This problem has been bugging me for the last week - anyone find the solution?!
Given:
The points A,B and C are on circumference of the larger circle which has tangent $DE$ at $C$. $O$ is the circumcenter. The smaller circle passes through the center of the larger circle. Angle $BCE = 48^0$ between tangent $CE$ and chord $CB$.
On
Any circle whose center lies along the line $DE$ (so that the line $DE$ acts as a diameter) and which passes through the center $O$ of the "larger" circle necessarily has radius at least as large as the "larger" circle. So if the circle in question is indeed smaller than the circle centered at $O$ with the line $DE$ tangent at $C$, its center cannot lie along the line $DE$, and hence $DE$ cannot be a diameter of it.
Note, this has nothing at all to do with the triangle $\triangle ABC$ or the measure of the angle $\angle BCE$. All that information is a red herring.
Remark: I just noticed, this answer essentially duplicates a remark made by Alain Remillard below the OP.
On
If the diameter of the circle-to-be-constructed lies on DE, then we have the following two cases:-
(1) C is its center with CO as its radius --- Then, the green circle is formed with its size the same as the red one but NOT larger.
(2) $C’$ (an arbitrary point on DE other than C) is its center with $C’O$ as its radius --- Then, the purple circle is formed with its size larger than the green one because $C’O$ is the hypotenuse of $\triangle COC’$.
The conclusion is:-
“any circle drawn through O with diameter lying on DE must be smaller than (and at most equal to) circle $ABC$”.
On
For us to define a circle such that one is smaller than the other will require the distance and betweenness axioms. If you don't have those available to you than I suggest doing something different. I will continue with those axioms assumed.
Let $\bigodot (O,r)$ and $\bigodot (P,s)$ such that $\bigodot (O,r)$ is the circumcircle of $\triangle ABC$ with radius $r$, and $\bigodot (P,s)$ is the smaller circle who's radius is $s$, and center is $P$ and intersects at $O$. Note that this implies $r>s$.
Suppose $DE$ is the diameter of $\bigodot (P,s)$. This implies that there is a $P$ on $DE$ such that $P$ bisects $DE$. Construct line $PO$. As $r > s$ there exists a point $P^\prime$ such that $P^\prime O\cong CO = r$. Construct line $P^\prime C$. Note $P^\prime O\cong CO$ implies $\triangle COP^\prime$ is isosceles. By pons asinorum $\angle CP^\prime O \cong \angle P^\prime CO$. Since $$\angle P^\prime CO = \angle P^\prime CP+\angle PCO=\angle P^\prime CP+ 90^o,$$ this implies that, $$\begin {array}{ccc} \angle CP^\prime O+ \angle P^\prime CO+\angle COP^\prime &=& 2\angle P^\prime CO+\angle COP^\prime \\ &=& 2(90^o)+2\angle P^\prime CP+\angle COP^\prime \\ &>& 180^o \end{array}$$ a contradiction.
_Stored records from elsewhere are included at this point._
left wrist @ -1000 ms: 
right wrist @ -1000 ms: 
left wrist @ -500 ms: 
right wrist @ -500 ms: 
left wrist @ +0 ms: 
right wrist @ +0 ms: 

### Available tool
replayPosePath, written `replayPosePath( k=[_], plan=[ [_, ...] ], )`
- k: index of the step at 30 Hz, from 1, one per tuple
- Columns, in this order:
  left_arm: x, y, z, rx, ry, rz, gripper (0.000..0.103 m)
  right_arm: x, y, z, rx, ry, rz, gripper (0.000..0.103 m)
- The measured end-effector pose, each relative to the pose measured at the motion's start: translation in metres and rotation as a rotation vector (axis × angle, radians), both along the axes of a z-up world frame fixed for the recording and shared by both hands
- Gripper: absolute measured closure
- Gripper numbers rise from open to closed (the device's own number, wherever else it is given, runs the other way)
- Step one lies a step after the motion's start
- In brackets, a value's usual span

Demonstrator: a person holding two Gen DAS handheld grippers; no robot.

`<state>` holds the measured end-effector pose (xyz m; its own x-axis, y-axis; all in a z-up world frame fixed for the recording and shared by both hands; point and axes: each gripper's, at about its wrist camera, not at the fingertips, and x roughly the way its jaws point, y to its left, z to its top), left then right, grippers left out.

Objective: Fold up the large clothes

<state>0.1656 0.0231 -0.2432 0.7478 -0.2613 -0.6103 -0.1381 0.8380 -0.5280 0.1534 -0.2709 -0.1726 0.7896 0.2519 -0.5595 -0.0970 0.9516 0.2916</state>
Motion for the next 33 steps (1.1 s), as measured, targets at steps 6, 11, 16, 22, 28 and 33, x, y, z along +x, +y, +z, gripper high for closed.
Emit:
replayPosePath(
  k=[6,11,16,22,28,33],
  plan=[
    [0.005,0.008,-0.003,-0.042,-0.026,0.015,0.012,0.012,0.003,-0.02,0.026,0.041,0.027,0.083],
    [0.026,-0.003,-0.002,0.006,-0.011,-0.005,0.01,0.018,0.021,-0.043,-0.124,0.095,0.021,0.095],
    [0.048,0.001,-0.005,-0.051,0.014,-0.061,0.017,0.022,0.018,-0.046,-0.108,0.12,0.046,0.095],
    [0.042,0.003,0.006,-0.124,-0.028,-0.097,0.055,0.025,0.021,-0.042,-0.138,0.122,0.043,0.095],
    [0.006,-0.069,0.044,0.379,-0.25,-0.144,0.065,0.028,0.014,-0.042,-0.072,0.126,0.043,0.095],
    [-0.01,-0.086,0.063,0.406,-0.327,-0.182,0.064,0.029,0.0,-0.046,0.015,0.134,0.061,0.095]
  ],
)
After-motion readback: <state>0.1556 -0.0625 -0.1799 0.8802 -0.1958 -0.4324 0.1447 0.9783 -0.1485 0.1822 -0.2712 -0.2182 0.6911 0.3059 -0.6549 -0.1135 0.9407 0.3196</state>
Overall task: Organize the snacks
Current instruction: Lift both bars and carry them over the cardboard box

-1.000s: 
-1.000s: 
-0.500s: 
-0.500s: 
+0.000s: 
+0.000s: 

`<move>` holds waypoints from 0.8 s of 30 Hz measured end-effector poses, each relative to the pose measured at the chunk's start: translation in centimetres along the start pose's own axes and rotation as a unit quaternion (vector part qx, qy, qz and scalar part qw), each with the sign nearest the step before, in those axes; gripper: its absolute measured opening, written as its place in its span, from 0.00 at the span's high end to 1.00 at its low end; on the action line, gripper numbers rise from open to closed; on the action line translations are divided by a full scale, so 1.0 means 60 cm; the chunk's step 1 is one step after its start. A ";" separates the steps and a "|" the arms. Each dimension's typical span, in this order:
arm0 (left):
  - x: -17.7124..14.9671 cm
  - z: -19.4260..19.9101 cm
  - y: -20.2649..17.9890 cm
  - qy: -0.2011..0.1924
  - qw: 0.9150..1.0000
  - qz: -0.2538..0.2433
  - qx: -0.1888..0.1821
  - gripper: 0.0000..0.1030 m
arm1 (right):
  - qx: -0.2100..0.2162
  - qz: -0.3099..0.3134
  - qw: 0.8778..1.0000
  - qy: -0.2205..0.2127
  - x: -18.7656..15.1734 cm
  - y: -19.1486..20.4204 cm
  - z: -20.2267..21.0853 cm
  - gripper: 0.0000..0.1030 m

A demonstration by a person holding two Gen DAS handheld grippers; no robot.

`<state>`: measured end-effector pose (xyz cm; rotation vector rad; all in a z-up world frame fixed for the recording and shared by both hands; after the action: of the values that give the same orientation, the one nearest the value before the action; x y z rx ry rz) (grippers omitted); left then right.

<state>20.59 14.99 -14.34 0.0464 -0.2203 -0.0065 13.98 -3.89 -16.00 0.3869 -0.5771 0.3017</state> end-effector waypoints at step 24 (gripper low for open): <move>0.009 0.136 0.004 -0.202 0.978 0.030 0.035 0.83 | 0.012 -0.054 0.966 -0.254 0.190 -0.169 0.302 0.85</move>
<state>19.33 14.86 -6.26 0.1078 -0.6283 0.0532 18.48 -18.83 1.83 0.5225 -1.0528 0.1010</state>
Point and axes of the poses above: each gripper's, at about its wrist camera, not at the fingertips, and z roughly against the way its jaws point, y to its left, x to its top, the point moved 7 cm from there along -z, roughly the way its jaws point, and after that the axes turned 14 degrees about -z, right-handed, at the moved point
If fixing positions of $A,B,C$ is required, note that angle $A$ in the alternate segment equals $48^0$ as angle between chord/tangent and so vertex $A$ can be placed anywhere on the large arc segment $CB.$ I have drawn several circles which are arbitrarily placed. Why should an arbitrary circle cut a given tangent line specifically along its diameter? It need not even cut at all.
To develop thought clarity one has to put all that is known on one side and all that is to be solved for, on the other. Then connect them up.